I take it as something of a compliment that Controlling the Narrative is often compared to such classic guides to strategy as Sun Tzu's The Art of War, Clausewitz's On War, and Adolf Hitler's The Lion, the Witch, and the Wardrobe. Like Sun Tzu, I boiled down military strategy to a few fundamentals:
(1) Hire attractive spokespersons. You'll need a PR/social media operation substantially larger and better-funded than your combat capability. That's where Genghis Khan went so wrong, for example.
(2) No matter what you're doing or why you're doing it, remember to project that you’re fighting for freedom. Repeat variations on this ("liberated zones," "freedom fighters," "forces of democracy") until you believe it yourself. For if you believe it, and it polls, it's true. By the end, hunkered down in his bunker with a pistol to his head, Hitler kept forgetting to say that he was fighting for freedom. Look where that got him.
(3) The situation is never out of control until you say it is. Never say it is. That's how Charles I and Louis XVI lost their heads.
(4) Project your victory as inevitable, due to your great force of character and the shape of history itself, which has been spiraling inevitably toward your victory all this time. That's why Oprah always wins.
(5) Hire attractive spokespersons.
But I’m sorry to say that my classic book, despite its near-universal acceptance, has come in for some criticism over the decades. Shortly after it was published, the Pentagon used it as a guide for conducting the police action in Vietnam. They were messaging happily along just as I recommended, projecting enemy body counts that exceeded the population and victory in battle after battle, as the flower of American youth brought freedom to southeast Asia. Then the Pentagon Papers and video on the evening news seemed to reveal that our messaging consisted entirely of miserable lies. The good ole USA suffered a humiliating defeat.
Recently, the wretched denouement in Afghanistan has also fueled petty disagreement with Controlling the Narrative. It's maintained by some that we replaced military strategy with military messaging, the reality of reconstruction with a flimsy narrative thereof. It's said that "Reality has bitten the narrative in ass. Again."
But the right conclusion to draw from Afghanistan is that we didn't message hard enough. We let the narrative slip from our grasp. When Biden appeared on national television and described as "heart-wrenching" the scenes at the airport as people clung to and fell from airplanes, he gave the enemy what it wanted. He should’ve stuck to the great tradition of American messaging. The scene at the airport was an inspiring demonstration of Afghan people's aspiration for freedom, which is why we were called there in the first place. Fly, Afghans, fly.

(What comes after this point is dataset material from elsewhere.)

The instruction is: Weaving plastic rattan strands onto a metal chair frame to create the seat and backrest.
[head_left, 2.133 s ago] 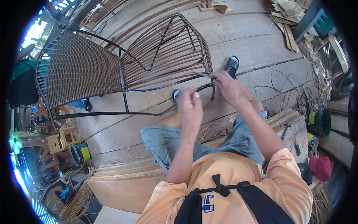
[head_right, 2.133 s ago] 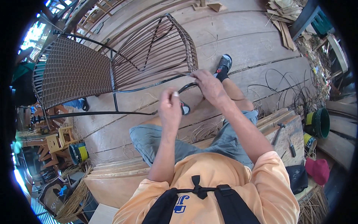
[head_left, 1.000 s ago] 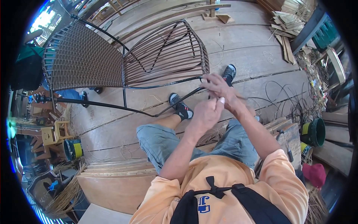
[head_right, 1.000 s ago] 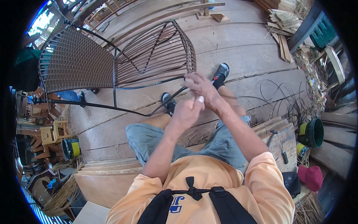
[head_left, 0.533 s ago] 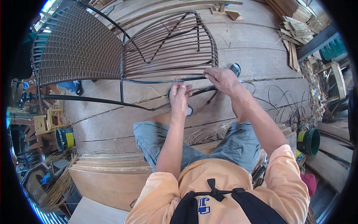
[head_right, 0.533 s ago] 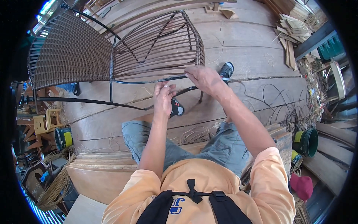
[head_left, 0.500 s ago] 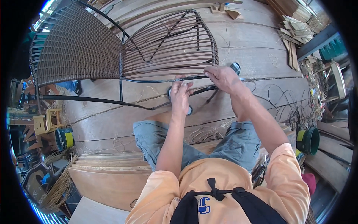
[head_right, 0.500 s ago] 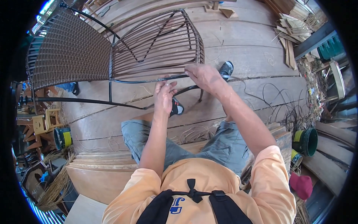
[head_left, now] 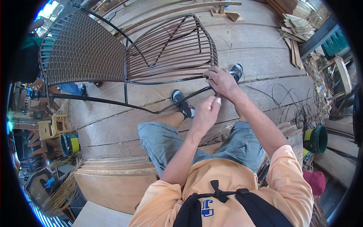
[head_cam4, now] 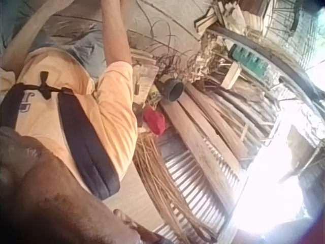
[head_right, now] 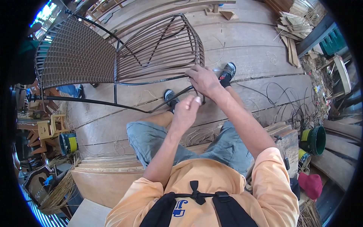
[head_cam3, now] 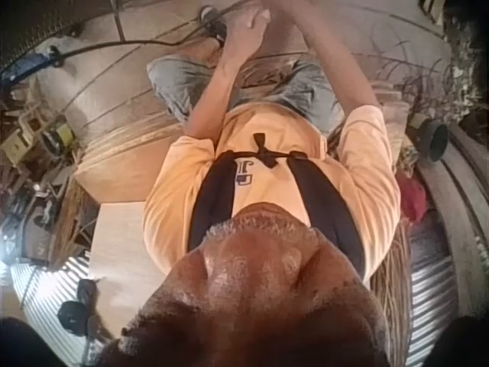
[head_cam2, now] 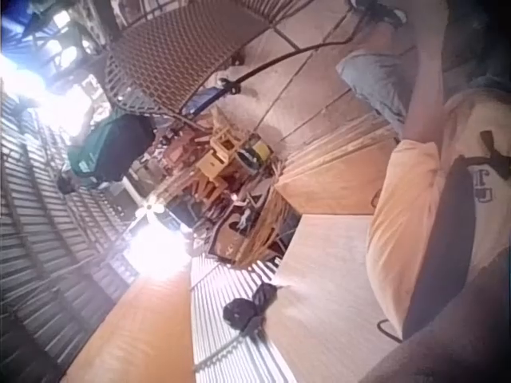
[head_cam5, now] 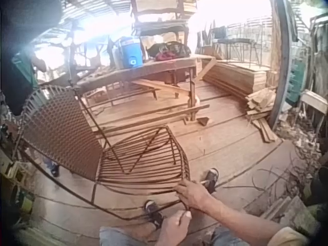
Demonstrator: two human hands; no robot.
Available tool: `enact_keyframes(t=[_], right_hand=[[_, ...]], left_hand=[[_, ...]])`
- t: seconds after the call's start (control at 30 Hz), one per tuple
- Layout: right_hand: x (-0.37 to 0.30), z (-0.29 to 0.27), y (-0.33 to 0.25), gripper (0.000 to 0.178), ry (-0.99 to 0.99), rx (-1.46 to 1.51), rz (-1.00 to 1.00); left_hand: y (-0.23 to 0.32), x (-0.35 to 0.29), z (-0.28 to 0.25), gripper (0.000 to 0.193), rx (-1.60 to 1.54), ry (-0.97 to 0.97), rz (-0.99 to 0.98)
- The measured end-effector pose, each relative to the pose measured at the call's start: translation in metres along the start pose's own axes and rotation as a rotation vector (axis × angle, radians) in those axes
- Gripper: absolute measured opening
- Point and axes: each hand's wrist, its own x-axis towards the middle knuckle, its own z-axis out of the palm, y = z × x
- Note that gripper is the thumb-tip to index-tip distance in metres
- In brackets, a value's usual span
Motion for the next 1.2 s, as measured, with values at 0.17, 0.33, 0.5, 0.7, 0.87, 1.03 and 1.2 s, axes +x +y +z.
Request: enact_keyframes(t=[0.17, 0.33, 0.5, 0.7, 0.87, 1.03, 1.2], right_hand=[[-0.011, 0.0, 0.0, 0.024, -0.007, 0.1, -0.132], [-0.007, 0.009, 0.002, 0.017, 0.107, 0.146, -0.096], [0.001, 0.002, -0.005, 0.036, 0.083, 0.1, -0.041], [-0.007, -0.015, 0.029, 0.027, 0.016, 0.088, 0.381], [-0.02, -0.009, 0.022, 0.02, -0.005, 0.15, 0.376], [-0.02, -0.002, -0.009, 0.028, 0.104, 0.069, 0.446], [-0.005, 0.012, -0.016, 0.028, 0.285, 0.001, 0.395]], left_hand=[[0.002, 0.021, -0.03, 0.02, -0.514, 0.13, -0.183], [0.008, 0.027, -0.032, 0.021, -0.748, 0.081, -0.218], [-0.01, 0.021, -0.041, 0.024, -0.859, 0.136, -0.227], [-0.017, -0.005, -0.052, 0.023, -0.132, -0.048, -0.304], [-0.025, -0.013, -0.049, 0.023, 0.091, -0.095, -0.296], [-0.028, -0.013, -0.026, 0.023, 0.128, -0.142, -0.313], [-0.024, -0.016, -0.018, 0.024, 0.228, -0.153, -0.292]])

We’re forgetting that there's no viable distinction between victory and narrating victory, no viable distinction between human freedom and messaging "freedom." The idea that the narrative has been undermined by reality presupposes that there is a reality outside the narrative. That, as I proved so decisively in 1961, is impossible.
What led to our defeat in Afghanistan is the same thing that has led to the convictions of so many criminals: we didn't stick to our story. So here's what I propose to message. We won that war, and the reason we did is that we're on the right side of history; it's because of what America "means." The Afghan people, as they tumble through the sky, are gesticulating in gratitude. P.S. That buzz you hear, the one that sounds like hornets? It's more of our invincible murder-drones baby, here to set you free.